Albertsons is adding more micro-fulfillment centers (MFC) from Takeoff Technologies in an effort to keep up with grocery e-commerce, according to a story in Supermarket News.
Takeoff Technologies’ MFCs use a series of conveyors, rails and totes to help automate the process of fulfilling online grocery orders. When an order comes in, the system retrieves and assembles the various items, which are then packed into bags by a human before being sent out for delivery or curbside pickup.
Albertsons launched the first two of its MFCs with Takeoff in San Jose and San Francisco towards the end of last year. The grocer is now looking to build out a number of new MFCs with Takeoff over the rest of this year and into next. Chris Rupp, chief customer and digital officer at Albertsons Cos., told Supermarket News, “We have a series of new locations we’ll launch over 2020 and 2021 that will help us deliver more groceries, faster, to customers in some of our highly concentrated areas of business.”

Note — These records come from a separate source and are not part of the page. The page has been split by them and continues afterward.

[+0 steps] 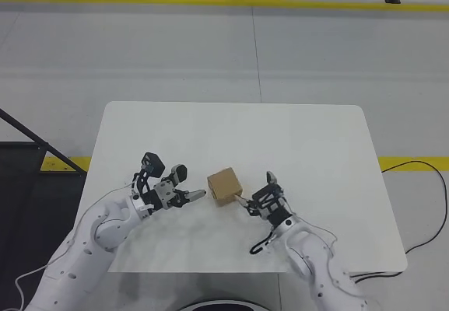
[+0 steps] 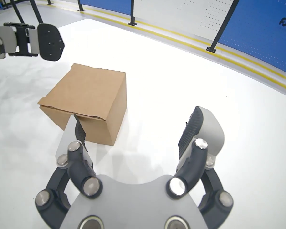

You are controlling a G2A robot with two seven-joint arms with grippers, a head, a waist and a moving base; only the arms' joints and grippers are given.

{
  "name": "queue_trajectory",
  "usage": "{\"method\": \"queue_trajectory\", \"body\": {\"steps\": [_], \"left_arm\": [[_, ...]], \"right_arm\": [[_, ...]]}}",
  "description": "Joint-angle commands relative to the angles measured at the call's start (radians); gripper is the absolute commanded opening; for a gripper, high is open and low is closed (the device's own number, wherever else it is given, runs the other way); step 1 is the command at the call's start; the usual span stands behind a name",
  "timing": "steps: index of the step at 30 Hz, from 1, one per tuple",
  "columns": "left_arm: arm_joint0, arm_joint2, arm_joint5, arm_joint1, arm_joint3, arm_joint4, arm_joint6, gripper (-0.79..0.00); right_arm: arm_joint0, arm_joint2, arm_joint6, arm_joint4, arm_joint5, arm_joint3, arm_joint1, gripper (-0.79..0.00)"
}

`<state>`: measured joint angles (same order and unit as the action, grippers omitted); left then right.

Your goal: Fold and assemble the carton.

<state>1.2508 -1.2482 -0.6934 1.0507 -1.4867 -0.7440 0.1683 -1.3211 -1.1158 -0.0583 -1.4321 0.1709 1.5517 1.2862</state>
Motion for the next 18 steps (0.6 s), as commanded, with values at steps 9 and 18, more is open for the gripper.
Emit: {"method": "queue_trajectory", "body": {"steps": [9, 18], "left_arm": [[-0.004, -0.003, 0.0, 0.002, 0.002, 0.006, 0.006, 0.0], [-0.007, -0.006, -0.004, 0.002, 0.0, 0.01, 0.012, 0.0]], "right_arm": [[-0.034, -0.003, -0.028, -0.008, 0.146, 0.01, -0.011, 0.0], [0.003, 0.062, 0.006, 0.067, 0.086, -0.024, 0.011, 0.0]]}}
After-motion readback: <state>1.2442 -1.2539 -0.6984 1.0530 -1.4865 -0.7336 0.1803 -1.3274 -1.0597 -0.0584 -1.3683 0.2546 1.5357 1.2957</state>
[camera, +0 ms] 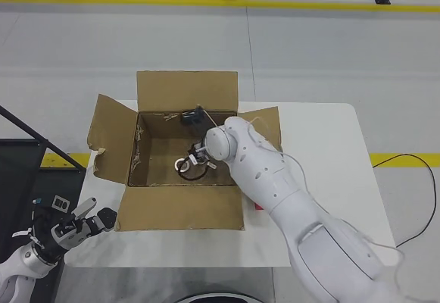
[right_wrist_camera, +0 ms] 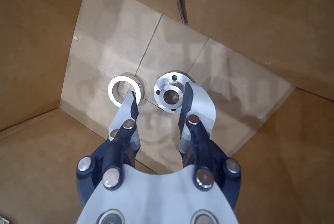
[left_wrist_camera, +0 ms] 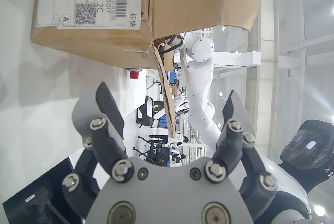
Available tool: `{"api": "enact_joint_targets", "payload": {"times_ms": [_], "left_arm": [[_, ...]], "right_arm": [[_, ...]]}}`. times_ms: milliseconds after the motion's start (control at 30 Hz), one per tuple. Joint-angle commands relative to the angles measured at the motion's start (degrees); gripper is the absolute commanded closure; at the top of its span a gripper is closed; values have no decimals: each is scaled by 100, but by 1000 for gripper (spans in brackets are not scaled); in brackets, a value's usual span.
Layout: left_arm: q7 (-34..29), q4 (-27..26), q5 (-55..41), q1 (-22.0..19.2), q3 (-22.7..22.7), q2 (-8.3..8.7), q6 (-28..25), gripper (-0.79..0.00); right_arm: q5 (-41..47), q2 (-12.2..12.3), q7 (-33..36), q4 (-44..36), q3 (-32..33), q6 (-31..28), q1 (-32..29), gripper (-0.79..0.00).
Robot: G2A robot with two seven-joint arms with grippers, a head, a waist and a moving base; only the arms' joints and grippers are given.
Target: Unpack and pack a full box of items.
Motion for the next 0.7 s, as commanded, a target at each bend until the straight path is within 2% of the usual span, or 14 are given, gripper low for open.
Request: {"api": "enact_joint_targets", "payload": {"times_ms": [0,133,267,333,533,667], "left_arm": [[0,0,0,0,0,0,0,-785],[0,0,0,0,0,0,0,-785],[0,0,0,0,0,0,0,-785],[0,0,0,0,0,0,0,-785],[0,0,0,0,0,0,0,-785],[0,0,0,0,0,0,0,-785]], "right_arm": [[-25,-3,50,-75,5,-31,29,-428],[-4,27,301,-401,71,-137,55,-533],[-66,145,862,-1008,215,-242,13,-671],[-28,215,1084,-1353,337,-307,-63,-770],[-168,581,1799,-3038,1012,-294,-658,-785],[-512,843,2296,-4645,1562,-180,-1327,-785]]}}
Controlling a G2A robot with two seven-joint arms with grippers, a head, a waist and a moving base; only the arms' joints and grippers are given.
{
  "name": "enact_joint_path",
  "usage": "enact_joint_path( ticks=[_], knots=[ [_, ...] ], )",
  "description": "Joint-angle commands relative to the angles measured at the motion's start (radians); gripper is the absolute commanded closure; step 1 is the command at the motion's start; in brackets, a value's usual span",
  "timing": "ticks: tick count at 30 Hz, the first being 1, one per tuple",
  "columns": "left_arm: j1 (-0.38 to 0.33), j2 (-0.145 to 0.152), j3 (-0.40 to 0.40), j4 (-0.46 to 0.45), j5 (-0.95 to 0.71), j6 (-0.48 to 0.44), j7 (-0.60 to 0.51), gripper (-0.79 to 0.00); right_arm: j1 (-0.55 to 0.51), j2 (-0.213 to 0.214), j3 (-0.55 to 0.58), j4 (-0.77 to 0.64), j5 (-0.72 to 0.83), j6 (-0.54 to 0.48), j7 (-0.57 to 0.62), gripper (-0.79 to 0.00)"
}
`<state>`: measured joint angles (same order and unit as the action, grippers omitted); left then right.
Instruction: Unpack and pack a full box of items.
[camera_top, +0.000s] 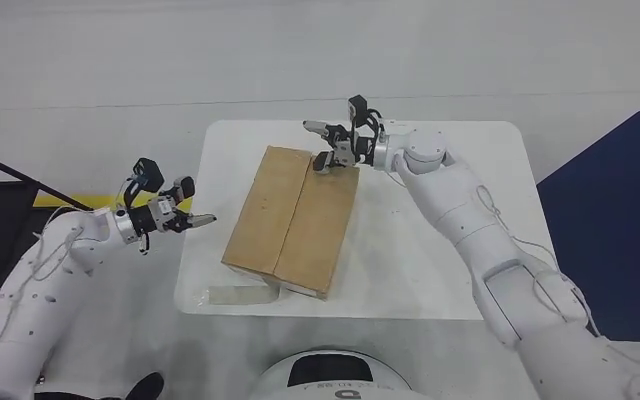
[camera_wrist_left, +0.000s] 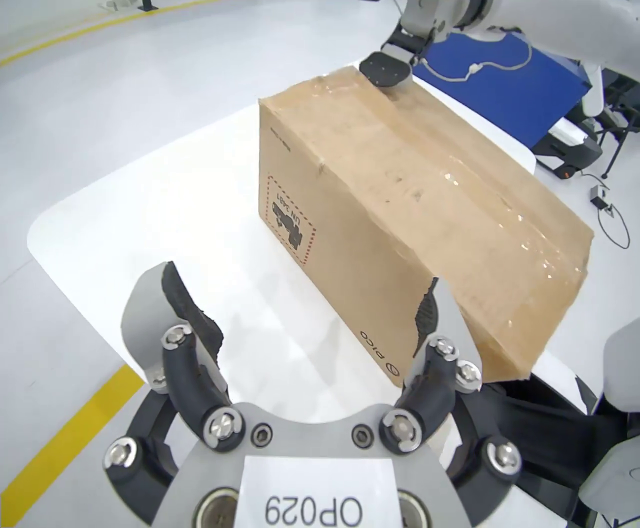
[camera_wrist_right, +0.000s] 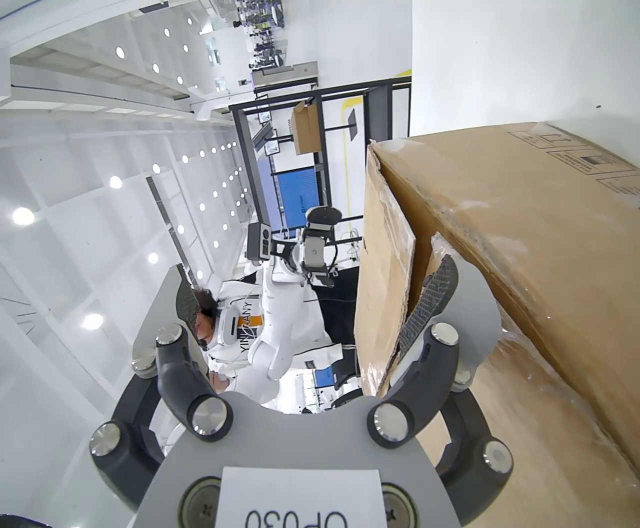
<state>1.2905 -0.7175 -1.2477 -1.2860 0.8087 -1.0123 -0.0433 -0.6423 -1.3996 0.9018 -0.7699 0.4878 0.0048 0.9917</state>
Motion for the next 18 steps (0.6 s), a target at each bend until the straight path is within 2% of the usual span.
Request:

Those new MFCs will include both back-of-house facilities — that is, fulfillment centers built into the backs of existing stores — as well as standalone MFCs that are basically dark grocery stores. Last year ShopRite announced it was building out a standalone MFC with Takeoff.
That Albertsons is expanding its use of MFCs is not that surprising. The pandemic has pushed people into record amounts of online grocery shopping. Back in April, at the height of the lockdowns, I spoke with Curt Avallone, the Chief Business Officer of Takeoff Technologies who said that the company had seen demand for online grocery up 80 to 100 percent at its facilities, and that basket sizes had gone up from $150 to $200.
Those levels may have plateaued or even dipped since April, but Albertsons’ committing to building out more automated MFCs is an indication that grocery e-commerce is now a more permanent part of the country’s shopping habits.
Albertsons isn’t alone in adopting more automation to fulfill online orders. During my call with Avallone, he said that Takeoff had six operational units with other partners including Sedano’s and Loblaw’s, with another 20 MFCs being built. Kroger is also hard at work building out its own Ocado-powered smart warehouse fulfillment centers across the country.